Beef Jerky, Chinese Style!


I have always really liked beef jerky. The cheap stuff you can buy in convenience stores is not so delicious, but handmade, dried beef that is seasoned to perfection can be a real treat, not to mention a very concentrated source of vitamins and minerals. And speaking of concentration, dried beef is one of the most concentrated sources of beef flavor that you will ever enjoy. Well move over, Slim Jim, because I think I have found the most delicious, most perfect, most heavenly beef jerky on the face of the planet.

I spent a weekend in Yuxi, Yunnan Province, China. It is a town of half a million people, which is very small by Chinese standards, but is actually about the size of Cincinnati. It is a beautiful city, with spacious parks, lovely, tree-lined streets, and very friendly people. Of course, being almost the only foreigner there, everyone stared at me, but I have become used to that since living in China — people are simply curious.

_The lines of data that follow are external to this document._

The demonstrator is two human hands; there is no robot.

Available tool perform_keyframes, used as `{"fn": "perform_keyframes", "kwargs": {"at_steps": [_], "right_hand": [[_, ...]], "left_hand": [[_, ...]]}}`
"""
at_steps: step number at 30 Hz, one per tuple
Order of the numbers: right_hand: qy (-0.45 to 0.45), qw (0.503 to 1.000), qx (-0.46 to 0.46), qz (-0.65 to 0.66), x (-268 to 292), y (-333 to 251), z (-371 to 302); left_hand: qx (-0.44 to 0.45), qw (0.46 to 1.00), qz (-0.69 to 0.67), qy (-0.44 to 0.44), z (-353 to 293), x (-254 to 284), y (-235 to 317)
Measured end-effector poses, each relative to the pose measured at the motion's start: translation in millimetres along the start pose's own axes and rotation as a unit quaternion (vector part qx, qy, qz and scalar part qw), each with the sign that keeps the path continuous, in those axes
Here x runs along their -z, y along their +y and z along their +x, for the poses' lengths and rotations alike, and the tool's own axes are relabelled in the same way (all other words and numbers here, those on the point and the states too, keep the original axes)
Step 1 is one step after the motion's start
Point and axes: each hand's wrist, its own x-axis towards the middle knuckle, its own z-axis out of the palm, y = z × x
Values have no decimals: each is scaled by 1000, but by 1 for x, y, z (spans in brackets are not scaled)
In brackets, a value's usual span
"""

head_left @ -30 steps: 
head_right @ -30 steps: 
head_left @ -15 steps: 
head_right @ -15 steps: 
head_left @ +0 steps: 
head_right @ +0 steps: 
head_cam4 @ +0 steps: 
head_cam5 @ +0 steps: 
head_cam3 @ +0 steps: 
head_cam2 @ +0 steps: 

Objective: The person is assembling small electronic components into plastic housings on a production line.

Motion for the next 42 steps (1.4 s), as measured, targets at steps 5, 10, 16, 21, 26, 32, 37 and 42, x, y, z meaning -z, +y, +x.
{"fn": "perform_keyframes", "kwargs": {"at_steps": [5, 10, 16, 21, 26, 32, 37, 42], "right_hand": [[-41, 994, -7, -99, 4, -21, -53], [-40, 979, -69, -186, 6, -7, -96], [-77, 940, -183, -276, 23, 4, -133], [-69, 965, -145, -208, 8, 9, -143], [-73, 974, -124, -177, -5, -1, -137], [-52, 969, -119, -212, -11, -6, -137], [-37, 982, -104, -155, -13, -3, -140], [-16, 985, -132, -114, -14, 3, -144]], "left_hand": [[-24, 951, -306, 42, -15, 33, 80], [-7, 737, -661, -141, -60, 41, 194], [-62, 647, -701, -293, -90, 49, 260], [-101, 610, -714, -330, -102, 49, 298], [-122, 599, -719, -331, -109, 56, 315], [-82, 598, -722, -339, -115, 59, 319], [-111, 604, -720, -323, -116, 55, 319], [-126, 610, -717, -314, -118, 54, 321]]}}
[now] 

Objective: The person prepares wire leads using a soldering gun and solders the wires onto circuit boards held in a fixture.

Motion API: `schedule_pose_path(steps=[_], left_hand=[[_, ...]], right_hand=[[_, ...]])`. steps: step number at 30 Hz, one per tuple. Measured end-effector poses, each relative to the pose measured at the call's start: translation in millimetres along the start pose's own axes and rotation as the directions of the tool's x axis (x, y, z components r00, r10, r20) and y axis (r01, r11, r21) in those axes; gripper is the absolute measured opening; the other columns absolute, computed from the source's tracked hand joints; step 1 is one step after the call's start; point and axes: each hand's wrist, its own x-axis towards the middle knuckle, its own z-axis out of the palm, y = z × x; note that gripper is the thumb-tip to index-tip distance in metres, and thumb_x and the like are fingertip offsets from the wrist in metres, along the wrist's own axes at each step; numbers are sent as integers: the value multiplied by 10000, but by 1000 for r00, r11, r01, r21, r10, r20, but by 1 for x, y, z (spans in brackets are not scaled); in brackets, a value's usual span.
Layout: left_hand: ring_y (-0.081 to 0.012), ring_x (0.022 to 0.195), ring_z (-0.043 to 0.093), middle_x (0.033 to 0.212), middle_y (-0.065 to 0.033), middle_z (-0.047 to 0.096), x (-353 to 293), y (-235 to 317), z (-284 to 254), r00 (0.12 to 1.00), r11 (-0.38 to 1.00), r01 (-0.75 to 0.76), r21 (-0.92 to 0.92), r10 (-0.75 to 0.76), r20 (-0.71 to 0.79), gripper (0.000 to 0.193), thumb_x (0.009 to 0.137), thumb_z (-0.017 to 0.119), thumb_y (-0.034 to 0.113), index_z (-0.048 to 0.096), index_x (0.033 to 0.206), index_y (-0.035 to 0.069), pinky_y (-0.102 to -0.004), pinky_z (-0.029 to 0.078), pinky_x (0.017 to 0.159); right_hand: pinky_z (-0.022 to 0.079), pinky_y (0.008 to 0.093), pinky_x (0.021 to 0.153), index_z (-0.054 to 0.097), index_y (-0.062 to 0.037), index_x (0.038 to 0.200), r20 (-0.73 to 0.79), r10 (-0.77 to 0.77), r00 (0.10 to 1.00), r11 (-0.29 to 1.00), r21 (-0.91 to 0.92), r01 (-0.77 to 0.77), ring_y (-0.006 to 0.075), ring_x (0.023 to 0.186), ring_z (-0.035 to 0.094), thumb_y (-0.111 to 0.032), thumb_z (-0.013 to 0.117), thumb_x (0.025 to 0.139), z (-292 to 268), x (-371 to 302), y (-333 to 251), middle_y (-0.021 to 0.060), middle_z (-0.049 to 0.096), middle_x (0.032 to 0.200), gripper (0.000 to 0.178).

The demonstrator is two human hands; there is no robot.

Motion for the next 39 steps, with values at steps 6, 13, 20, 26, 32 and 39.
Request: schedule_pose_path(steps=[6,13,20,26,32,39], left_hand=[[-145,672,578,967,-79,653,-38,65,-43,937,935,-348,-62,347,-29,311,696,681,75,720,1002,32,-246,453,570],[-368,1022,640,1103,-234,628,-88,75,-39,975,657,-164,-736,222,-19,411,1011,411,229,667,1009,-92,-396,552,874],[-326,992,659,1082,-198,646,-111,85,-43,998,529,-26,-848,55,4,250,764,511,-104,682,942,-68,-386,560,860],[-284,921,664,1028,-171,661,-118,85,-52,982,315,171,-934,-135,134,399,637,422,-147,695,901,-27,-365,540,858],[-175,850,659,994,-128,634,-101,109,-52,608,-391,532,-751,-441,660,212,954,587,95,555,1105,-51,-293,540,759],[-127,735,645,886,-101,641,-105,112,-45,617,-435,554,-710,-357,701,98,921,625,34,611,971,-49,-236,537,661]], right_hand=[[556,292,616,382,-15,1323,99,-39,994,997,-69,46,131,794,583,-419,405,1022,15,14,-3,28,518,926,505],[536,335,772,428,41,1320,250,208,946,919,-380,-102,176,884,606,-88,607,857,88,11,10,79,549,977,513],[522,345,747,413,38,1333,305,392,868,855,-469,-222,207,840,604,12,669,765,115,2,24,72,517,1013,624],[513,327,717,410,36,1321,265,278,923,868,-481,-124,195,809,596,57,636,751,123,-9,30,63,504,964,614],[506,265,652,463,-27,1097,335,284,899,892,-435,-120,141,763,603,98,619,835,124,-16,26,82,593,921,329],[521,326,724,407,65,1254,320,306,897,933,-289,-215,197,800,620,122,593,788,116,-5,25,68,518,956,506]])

One of my favorite things about China, and Asia in general, is the copious, delicious street food. Sure, New York has its hot dog carts and Miami has its food trucks, but in my mind, nothing compares to the range of exotic, varied, delicious choices you get in China. On almost every street, you can find vendors cooking food fresh-to-order, and it is all really, really good.

I stumbled upon such a food stall in Yuxi. The vendor was grilling beef steaks, which you very rarely see in China. I stopped and asked, and it turns out that he was a member of the Dai ethnic minority, one of the many such minorities in Yunnan Province (which has the most ethnic minorities of any province in China). With more ethnicities, comes more great food. The steaks he was selling were really thick cuts of dried, highly-seasoned beef, a specialty of the Dai people.

I could not pass it up: I had to try such a unique and intriguing food. And even better, he also sold dried beef liver, another of their specialties! I love liver, and I am not ashamed to say it. So I bought some of each. I later learned, much to my chagrin, that the Dai people usually pair this dried beef and liver with a dipping sauce made from a cow’s chewed cud! Unfortunately, I did not know that, but the next time I go to Yuxi, I will be sure to try that sauce. After all, how many opportunities does a Westerner have to eat Dai minority cow’s cud sauce?

The flavor of both the dried beef and the dried liver was magnificent. It was deep, rich, profound, it was concentrated and overwhelming, it was as if an entire cow had been boiled for days, and reduced to one clarified thimbleful of pure beef essence. It was spicy, and salty, and herbal. It had strong flavors of minerals, iron, and blood. It was a spiritual experience: I had become one with the cow.